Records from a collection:
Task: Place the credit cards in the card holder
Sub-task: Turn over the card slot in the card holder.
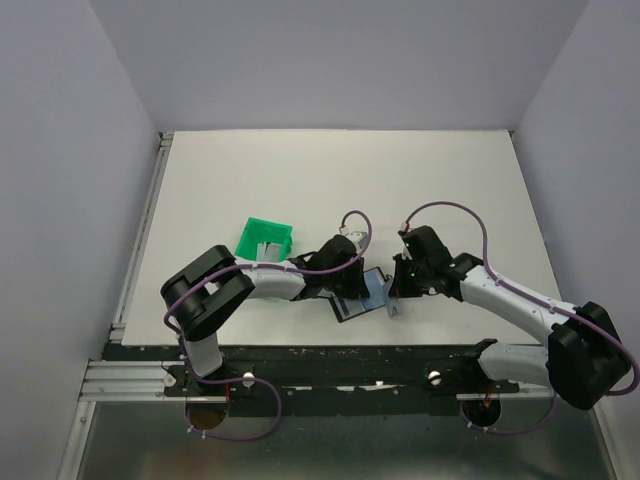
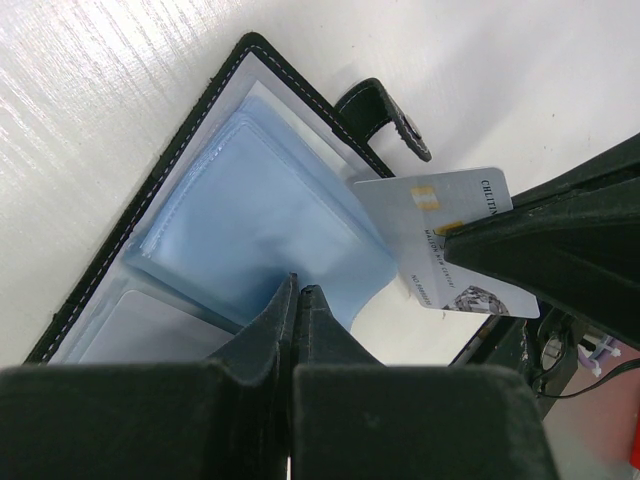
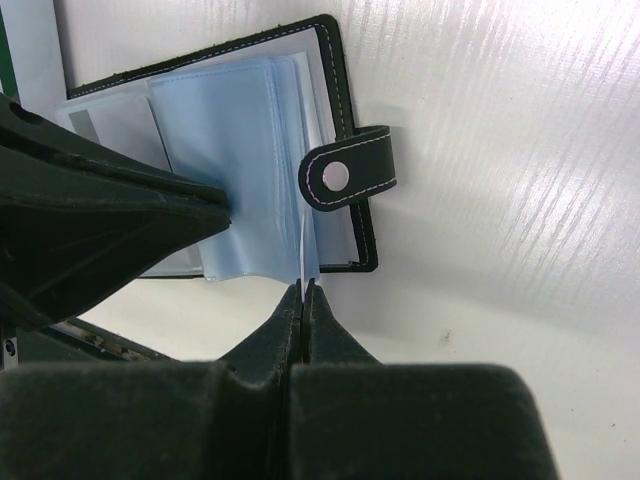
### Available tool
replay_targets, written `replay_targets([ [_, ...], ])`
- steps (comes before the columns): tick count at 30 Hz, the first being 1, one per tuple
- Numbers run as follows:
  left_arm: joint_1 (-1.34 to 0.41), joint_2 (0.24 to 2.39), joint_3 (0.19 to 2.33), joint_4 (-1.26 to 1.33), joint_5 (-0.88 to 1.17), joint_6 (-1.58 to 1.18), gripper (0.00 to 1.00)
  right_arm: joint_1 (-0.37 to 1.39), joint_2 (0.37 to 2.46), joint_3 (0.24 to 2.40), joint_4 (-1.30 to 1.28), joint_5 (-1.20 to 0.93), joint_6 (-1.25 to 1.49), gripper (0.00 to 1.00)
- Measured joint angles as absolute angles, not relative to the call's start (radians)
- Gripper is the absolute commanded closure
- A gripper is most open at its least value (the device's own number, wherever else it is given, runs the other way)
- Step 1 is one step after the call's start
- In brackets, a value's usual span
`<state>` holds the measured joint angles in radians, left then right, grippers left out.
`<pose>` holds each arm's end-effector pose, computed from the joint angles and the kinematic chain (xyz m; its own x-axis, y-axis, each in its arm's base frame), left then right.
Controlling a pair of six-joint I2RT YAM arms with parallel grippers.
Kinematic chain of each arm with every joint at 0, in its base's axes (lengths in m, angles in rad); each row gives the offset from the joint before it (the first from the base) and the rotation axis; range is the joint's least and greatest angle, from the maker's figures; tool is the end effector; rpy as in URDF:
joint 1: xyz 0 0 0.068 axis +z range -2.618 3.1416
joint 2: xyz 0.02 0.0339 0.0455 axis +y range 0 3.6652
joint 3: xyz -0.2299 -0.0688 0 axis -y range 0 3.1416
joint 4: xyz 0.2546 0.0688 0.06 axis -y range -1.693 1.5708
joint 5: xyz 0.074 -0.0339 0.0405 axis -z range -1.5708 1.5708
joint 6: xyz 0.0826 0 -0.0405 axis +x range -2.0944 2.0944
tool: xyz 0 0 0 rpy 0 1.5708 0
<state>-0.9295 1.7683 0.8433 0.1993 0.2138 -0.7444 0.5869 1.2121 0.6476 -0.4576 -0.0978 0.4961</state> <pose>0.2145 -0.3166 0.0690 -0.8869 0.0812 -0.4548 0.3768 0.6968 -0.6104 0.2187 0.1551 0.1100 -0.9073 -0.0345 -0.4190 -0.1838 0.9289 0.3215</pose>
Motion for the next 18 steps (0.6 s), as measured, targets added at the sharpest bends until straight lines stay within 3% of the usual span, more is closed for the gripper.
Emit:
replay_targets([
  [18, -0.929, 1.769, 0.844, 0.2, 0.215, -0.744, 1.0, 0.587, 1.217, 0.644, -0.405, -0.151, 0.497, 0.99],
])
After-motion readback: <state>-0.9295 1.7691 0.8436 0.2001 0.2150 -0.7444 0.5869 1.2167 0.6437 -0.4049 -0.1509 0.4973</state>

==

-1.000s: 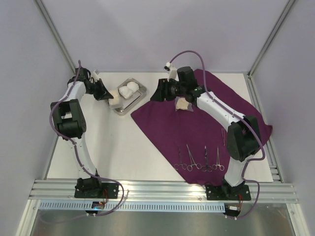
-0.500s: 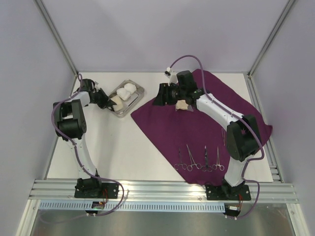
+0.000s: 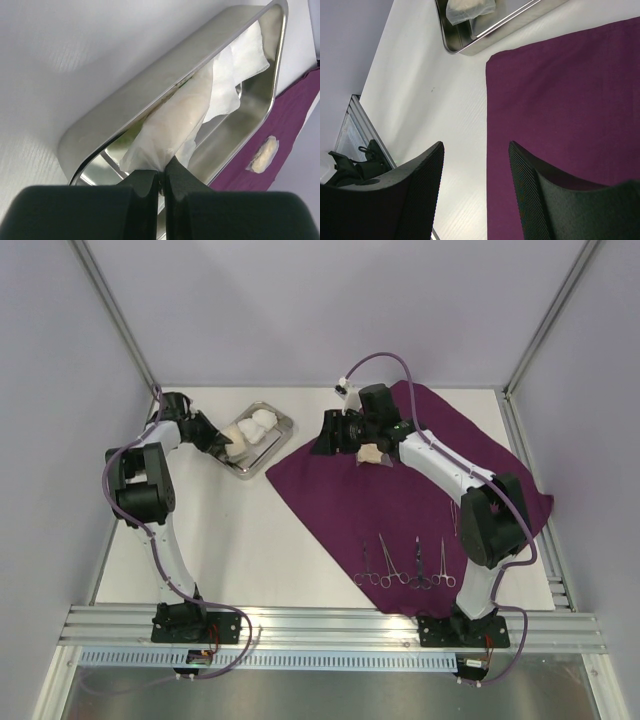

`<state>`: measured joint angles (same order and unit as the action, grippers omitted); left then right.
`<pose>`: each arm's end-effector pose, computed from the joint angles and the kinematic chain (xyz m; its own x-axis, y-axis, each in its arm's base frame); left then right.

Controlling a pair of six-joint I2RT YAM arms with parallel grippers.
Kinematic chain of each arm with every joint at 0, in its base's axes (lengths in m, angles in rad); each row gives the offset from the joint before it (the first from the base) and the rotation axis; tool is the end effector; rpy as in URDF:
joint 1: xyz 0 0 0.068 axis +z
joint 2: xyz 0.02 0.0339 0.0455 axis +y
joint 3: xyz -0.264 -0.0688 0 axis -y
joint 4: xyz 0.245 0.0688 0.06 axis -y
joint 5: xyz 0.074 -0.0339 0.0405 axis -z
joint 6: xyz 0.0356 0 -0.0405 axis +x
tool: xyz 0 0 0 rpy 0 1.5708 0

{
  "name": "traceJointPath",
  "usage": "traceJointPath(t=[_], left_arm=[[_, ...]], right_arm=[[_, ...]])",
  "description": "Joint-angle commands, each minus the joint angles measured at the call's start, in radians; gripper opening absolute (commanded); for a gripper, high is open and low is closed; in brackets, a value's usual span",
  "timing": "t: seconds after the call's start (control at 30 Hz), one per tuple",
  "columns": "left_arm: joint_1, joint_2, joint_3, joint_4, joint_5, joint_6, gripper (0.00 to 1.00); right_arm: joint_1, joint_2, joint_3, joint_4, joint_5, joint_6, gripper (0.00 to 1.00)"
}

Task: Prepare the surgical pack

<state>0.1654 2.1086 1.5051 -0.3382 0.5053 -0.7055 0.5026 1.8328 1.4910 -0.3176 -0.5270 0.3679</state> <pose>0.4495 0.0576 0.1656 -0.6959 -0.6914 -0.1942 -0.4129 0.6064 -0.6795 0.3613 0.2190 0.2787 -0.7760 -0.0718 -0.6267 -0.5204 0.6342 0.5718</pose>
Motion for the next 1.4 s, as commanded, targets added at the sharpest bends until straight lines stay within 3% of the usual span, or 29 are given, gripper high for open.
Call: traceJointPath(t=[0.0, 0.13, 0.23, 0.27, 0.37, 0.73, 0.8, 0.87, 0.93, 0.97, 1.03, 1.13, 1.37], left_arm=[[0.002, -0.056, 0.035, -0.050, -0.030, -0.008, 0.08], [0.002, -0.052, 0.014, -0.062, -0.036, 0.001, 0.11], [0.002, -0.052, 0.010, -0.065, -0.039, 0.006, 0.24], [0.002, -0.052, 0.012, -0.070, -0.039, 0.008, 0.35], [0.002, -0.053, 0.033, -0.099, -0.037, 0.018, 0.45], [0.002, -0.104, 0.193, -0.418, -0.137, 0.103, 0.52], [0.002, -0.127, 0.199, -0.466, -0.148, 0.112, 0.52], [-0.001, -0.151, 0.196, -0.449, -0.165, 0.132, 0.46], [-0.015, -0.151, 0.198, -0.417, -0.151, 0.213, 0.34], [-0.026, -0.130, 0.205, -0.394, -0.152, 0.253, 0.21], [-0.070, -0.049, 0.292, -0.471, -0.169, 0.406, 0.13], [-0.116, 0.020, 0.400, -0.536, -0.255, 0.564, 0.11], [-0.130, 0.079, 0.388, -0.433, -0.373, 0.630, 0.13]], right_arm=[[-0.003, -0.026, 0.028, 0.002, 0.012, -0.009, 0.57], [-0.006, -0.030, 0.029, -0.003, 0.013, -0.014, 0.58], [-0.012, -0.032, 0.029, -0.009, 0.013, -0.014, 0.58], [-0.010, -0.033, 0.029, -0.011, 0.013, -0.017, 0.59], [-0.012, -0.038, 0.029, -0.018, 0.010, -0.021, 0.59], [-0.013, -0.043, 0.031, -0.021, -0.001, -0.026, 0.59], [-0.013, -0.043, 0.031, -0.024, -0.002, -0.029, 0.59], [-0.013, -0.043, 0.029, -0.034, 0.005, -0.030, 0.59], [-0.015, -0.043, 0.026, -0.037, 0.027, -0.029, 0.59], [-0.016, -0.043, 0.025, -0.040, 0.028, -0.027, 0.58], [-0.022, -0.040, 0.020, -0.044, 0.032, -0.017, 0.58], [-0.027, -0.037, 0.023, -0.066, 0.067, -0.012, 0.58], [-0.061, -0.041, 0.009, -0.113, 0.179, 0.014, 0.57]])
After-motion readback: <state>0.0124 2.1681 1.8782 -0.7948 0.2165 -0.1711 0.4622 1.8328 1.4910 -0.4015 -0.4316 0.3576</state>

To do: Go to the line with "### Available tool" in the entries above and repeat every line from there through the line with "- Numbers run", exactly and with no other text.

Output for this exercise:
### Available tool
replay_targets, written `replay_targets([ [_, ...], ])`
- steps (comes before the columns): tick count at 30 Hz, the first being 1, one per tuple
- Numbers run as follows:

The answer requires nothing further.